Document Type


Date of Award

Spring 5-31-2009

Degree Name

Doctor of Philosophy in Industrial Engineering - (Ph.D.)


Mechanical and Industrial Engineering

First Advisor

Sanchoy K. Das

Second Advisor

Reggie J. Caudill

Third Advisor

Athanassios K. Bladikas

Fourth Advisor

George Hanna Abdou

Fifth Advisor

Cheickna Sylla


Many modern supply chains can be described as a series of uncoordinated suppliers. That is each supplier establishes their individual inventory and production policies on both the input and output sides. In these supply links there is minimal coordination between suppliers, and typically only prices and delivery guarantees are contracted. As a consequence, the inventory behavior and associated costs do not exhibit standard patterns. This makes it difficult to model and optimize these chains using classical inventory models. The common approach, therefore, for evaluating uncoordinated supply chains is to use Supply Chain Analytics software. These retrieve operational data from Enterprise Resource Planning (ERP) systems and then characterize the historical inventory performance behavior.

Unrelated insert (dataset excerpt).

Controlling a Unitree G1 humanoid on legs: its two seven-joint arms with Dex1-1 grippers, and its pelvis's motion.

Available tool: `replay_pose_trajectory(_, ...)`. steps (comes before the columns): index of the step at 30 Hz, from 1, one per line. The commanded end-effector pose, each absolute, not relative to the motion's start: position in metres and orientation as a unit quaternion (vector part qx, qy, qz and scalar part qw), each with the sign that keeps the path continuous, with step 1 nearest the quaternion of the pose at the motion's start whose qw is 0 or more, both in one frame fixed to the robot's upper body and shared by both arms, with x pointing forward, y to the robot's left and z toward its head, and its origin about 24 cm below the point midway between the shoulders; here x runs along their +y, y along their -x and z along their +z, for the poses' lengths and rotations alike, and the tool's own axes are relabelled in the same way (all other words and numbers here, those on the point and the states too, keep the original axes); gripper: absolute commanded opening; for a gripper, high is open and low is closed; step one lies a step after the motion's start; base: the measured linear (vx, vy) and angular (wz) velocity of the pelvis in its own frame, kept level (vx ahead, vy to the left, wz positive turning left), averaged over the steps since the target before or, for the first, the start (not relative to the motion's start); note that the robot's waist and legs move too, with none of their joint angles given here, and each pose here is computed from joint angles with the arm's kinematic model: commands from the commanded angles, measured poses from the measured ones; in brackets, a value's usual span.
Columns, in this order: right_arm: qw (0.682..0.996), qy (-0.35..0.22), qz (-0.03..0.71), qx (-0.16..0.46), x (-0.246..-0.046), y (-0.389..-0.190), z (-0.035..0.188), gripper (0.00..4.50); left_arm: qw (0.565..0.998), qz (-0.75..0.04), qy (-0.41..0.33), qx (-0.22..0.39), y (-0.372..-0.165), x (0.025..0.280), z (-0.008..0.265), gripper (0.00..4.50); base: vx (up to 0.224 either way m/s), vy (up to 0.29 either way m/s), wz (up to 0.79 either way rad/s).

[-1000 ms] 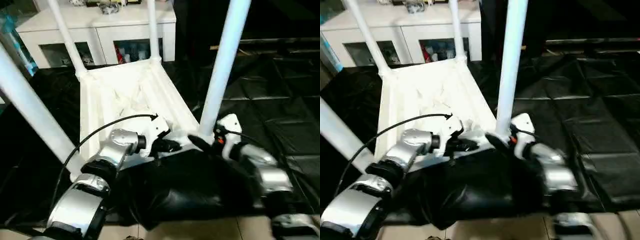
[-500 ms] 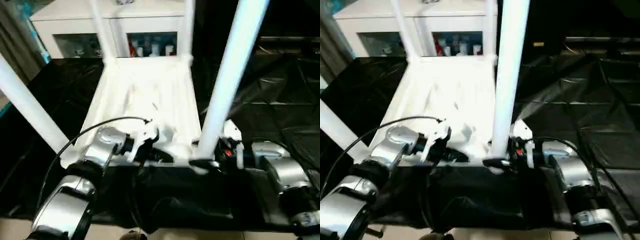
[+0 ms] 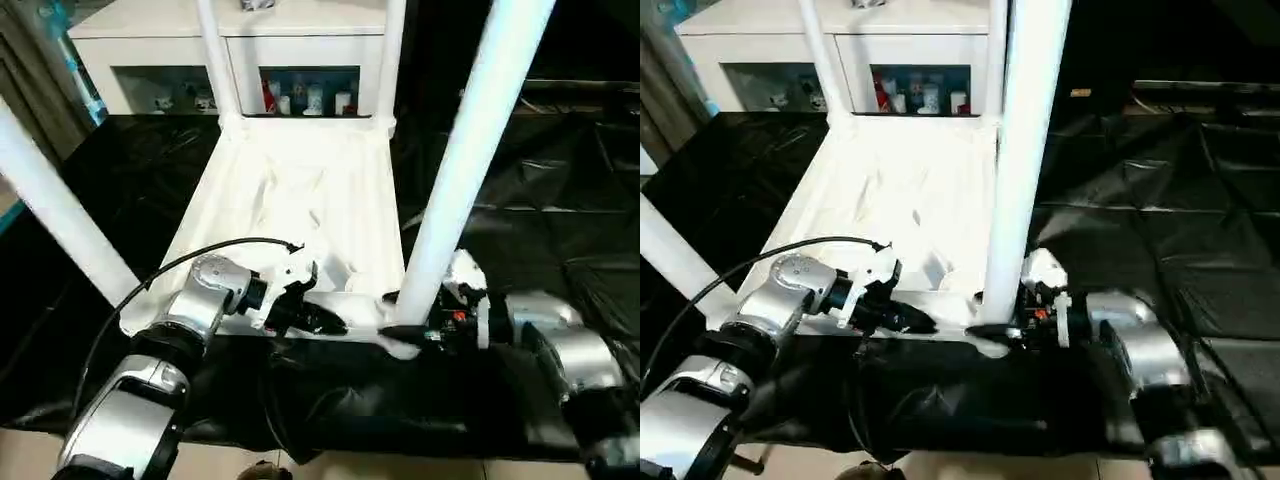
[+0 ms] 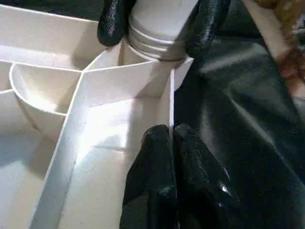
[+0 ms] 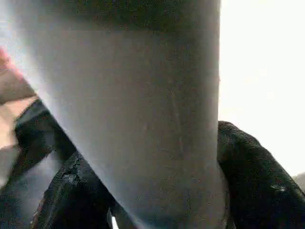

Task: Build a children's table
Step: Rotate leg to tighten

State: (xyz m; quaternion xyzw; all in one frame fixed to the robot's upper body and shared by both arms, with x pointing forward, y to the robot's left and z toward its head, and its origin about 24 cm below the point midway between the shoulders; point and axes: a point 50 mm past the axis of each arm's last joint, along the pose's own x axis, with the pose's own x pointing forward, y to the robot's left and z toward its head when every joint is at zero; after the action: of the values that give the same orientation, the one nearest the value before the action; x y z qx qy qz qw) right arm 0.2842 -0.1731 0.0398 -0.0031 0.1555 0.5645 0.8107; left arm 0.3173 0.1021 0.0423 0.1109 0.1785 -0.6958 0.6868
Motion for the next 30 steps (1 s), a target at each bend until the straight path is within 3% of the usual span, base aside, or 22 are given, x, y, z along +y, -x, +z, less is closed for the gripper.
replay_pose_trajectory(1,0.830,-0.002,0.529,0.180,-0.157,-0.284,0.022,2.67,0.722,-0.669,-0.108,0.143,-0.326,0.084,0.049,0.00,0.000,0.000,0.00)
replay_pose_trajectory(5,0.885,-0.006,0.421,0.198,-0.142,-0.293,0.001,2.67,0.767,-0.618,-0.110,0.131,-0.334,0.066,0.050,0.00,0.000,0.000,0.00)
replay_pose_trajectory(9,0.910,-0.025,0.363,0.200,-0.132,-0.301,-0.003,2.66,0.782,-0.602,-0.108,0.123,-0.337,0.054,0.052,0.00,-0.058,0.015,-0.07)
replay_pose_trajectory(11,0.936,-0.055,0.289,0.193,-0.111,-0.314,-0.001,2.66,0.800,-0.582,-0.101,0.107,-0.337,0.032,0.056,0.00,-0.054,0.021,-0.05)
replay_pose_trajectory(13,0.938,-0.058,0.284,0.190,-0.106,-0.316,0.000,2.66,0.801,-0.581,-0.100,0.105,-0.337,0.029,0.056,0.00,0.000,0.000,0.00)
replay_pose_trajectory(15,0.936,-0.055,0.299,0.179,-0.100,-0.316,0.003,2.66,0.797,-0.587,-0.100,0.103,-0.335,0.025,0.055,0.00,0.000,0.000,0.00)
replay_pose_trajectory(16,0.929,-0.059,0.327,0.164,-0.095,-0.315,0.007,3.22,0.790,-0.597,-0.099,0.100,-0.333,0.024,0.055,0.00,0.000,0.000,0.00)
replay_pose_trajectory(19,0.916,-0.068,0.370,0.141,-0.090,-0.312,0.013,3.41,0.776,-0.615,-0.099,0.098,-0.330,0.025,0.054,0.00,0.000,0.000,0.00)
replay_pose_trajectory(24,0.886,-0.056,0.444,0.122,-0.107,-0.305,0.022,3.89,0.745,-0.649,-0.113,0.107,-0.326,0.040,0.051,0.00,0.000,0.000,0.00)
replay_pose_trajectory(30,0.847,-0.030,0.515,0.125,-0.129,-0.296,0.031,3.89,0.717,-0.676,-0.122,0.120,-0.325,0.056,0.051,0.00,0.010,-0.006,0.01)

Nearier (2008) developed a joint production inventory model for estimating inventory costs in uncoordinated chains as an alternative to supply chain analytics. They proposed a (Q, R, δ)2 relationship between each pair of sequential suppliers, where Q is the order quantity, R is the reorder level, and δ is the production or consumption rate. In this arrangement each part has two inventory locations: (i) on the output side of the seller, and (ii) on the input side of the buyer. hi this dissertation, the (Q, R, δ)2 model was extended. Three specific research tasks were accomplished in this regard.

First, the inventory estimation accuracy of the original (Q, R, δ)2 model was improved. This was accomplished by deriving a more reliable estimate of the residual inventory at the end of each supply cycle. Further, a more accurate model of the inventory behavior in supply cycles where the seller has no production was developed. A discrete inventory simulation was used to demonstrate a significant improvement in the estimation accuracy, from a 10-30 % error range to within 5% error on average.

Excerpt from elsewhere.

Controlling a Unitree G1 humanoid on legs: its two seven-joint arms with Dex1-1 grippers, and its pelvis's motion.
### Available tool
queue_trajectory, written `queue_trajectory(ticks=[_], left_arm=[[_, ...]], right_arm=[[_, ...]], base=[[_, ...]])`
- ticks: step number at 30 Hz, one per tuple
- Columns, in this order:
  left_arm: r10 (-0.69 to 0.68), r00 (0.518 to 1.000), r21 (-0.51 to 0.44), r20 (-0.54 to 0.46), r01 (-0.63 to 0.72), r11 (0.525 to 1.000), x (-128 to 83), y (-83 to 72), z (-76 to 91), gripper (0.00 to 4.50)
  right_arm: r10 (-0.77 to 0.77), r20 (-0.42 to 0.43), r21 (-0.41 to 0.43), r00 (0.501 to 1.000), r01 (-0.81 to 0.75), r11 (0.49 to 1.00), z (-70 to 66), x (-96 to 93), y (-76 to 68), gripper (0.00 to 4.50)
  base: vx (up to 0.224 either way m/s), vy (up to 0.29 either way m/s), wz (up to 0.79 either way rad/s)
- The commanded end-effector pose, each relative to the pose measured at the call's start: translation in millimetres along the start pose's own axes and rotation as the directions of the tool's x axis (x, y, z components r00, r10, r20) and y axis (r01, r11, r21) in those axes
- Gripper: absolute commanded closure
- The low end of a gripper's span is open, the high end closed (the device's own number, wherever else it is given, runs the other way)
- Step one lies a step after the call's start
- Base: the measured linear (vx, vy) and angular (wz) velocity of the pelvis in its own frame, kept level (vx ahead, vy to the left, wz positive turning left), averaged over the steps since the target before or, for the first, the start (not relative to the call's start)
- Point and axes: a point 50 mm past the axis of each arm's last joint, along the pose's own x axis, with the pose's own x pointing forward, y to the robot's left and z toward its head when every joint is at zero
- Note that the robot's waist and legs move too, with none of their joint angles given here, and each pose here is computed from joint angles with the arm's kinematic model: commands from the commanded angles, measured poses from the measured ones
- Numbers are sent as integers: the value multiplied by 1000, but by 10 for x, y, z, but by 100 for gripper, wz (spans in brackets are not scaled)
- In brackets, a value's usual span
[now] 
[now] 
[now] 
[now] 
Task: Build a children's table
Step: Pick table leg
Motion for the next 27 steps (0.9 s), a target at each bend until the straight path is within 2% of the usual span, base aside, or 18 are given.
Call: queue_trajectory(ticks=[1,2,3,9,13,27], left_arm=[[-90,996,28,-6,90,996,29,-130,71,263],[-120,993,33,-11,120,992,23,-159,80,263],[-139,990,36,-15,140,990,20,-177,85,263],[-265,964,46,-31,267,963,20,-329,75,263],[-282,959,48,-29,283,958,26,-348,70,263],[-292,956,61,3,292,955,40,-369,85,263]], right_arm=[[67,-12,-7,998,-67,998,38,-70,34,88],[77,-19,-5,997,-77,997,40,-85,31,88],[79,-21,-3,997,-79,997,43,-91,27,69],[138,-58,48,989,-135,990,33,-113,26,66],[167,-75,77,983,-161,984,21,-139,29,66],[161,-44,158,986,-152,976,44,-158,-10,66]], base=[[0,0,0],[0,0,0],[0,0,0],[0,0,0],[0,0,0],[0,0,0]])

Second, a prescriptive model for deriving the optimal Q when reducing inventory costs in a (Q, R, δ)2supply relationship was developed. From simulation studies, it was found that due to differences in production batch sizes, production rates, and replenishment order quantities, the inventory cost function exhibits a non-differentiable step-wise convex behavior. Further, the steps are observed to occur at integer ratios of Q and the buyer's production batch. This behavior makes it difficult to analytically derive the optimal Q, which could occur at one of the step points or any intermediate point. A golden section based search heuristic for efficiently deriving the optimal Q was developed.

Third, the robustness of Q to demand shifts was studied. A demand shift occurs wherever the mean demand jumps to a higher or lower level, similar to a moving average forecast. The demand shift range beyond, which there is significant deterioration in inventory costs and a change in the supply policy Q is justified, was determined Two supply policies were studied: (i) fixed delivery batch and (ii) fixed production period. For each stochastic demand shift behavior, a delivery batch size or production period that minimizes the total cost of both suppliers is selected.